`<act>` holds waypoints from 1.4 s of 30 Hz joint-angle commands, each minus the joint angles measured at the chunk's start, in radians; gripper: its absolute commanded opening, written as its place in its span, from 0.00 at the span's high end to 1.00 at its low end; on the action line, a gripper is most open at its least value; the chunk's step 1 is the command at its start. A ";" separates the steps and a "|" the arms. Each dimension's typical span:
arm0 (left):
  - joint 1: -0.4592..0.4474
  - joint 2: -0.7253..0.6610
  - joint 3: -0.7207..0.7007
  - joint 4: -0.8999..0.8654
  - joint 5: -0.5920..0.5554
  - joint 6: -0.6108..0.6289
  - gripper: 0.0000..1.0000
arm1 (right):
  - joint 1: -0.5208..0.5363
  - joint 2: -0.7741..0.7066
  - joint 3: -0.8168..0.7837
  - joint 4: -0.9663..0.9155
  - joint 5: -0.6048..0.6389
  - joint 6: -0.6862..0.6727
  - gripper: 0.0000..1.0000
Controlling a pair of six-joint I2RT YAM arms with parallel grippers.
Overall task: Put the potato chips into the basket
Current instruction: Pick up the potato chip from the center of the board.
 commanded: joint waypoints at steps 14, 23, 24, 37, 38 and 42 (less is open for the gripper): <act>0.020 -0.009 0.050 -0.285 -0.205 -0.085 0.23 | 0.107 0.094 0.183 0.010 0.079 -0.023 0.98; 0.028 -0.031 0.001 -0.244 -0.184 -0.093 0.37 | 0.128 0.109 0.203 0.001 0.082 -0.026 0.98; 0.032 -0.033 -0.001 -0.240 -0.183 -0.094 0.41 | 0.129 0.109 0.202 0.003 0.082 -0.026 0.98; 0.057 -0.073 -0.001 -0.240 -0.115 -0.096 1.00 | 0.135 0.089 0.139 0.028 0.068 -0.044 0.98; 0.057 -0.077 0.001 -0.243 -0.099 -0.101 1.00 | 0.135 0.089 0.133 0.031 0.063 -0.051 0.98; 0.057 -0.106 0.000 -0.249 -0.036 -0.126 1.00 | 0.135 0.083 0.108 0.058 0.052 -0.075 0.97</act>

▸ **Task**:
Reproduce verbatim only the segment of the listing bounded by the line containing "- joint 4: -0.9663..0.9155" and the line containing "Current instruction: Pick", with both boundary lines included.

▸ **Answer for the task**:
  - joint 4: -0.9663..0.9155
  - joint 5: -0.6048..0.6389
  - joint 6: -0.6862..0.6727
  - gripper: 0.0000..1.0000
Controlling a pair of six-joint I2RT YAM arms with parallel grippers.
Overall task: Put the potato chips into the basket
Current instruction: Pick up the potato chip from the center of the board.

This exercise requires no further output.